A verbatim reproduction of the lines below, from the line containing "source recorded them" through the line containing "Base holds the", both ends included, is the whole required output.
━━━ Input data ━━━
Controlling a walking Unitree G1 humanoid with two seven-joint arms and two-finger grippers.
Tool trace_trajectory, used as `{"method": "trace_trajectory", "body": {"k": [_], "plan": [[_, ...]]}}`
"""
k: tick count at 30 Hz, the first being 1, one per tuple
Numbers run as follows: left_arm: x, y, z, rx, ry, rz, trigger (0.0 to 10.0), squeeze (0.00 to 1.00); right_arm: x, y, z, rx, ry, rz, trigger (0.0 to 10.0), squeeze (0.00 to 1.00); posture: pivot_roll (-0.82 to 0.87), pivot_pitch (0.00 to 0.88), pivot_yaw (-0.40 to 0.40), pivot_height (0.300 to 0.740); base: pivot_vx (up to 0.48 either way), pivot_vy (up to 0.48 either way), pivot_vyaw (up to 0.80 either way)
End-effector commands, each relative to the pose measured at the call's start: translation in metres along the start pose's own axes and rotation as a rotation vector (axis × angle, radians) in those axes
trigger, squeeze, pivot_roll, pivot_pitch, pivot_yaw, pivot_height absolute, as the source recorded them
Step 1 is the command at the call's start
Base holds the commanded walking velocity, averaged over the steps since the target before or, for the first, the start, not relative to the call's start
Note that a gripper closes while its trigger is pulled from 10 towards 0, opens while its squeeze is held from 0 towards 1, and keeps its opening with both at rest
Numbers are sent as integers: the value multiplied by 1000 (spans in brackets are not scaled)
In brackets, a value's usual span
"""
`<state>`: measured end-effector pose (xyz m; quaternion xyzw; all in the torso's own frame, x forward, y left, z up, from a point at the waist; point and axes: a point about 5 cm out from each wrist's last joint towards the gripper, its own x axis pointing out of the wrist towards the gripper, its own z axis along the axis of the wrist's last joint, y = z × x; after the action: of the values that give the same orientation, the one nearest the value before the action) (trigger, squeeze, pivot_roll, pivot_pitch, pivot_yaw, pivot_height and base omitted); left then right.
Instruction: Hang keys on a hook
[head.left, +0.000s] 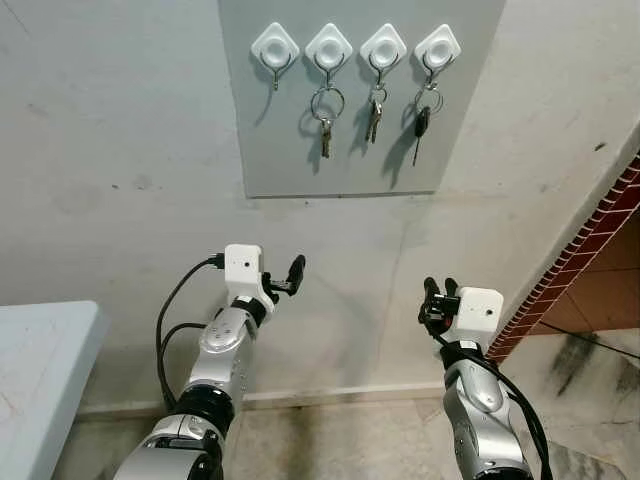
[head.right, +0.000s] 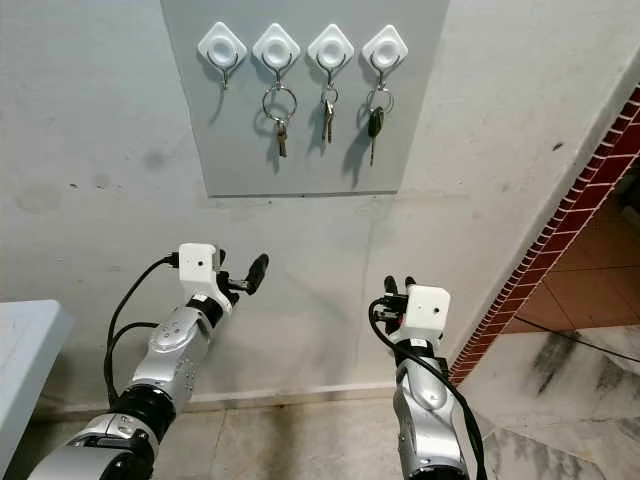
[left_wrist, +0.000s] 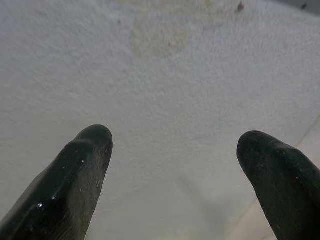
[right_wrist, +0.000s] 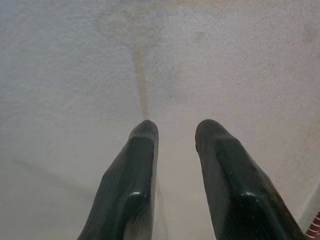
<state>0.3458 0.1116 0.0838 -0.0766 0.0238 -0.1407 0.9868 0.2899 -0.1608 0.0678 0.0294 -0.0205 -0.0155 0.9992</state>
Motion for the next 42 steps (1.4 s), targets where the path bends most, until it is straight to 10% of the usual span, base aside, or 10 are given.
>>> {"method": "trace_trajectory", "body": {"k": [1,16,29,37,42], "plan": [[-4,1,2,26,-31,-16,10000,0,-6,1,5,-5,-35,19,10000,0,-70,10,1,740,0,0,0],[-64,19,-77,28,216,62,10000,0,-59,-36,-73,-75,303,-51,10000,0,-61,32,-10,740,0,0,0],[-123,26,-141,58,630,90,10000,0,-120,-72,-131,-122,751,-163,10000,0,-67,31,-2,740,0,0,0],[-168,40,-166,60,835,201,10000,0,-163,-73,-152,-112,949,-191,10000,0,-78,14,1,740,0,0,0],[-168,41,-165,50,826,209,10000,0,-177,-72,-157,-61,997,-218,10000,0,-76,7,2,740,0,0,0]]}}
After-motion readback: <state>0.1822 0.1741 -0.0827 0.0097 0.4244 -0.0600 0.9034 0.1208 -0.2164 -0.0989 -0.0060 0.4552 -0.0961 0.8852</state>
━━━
### Result
trigger, squeeze, pivot_roll, pivot_pitch, pivot_yaw, pivot_height absolute, as the source recorded them
Step 1 is the command at the call's start
Base holds the commanded walking velocity, averaged over the steps since the target before or, for the first, the start, not relative to the call's start

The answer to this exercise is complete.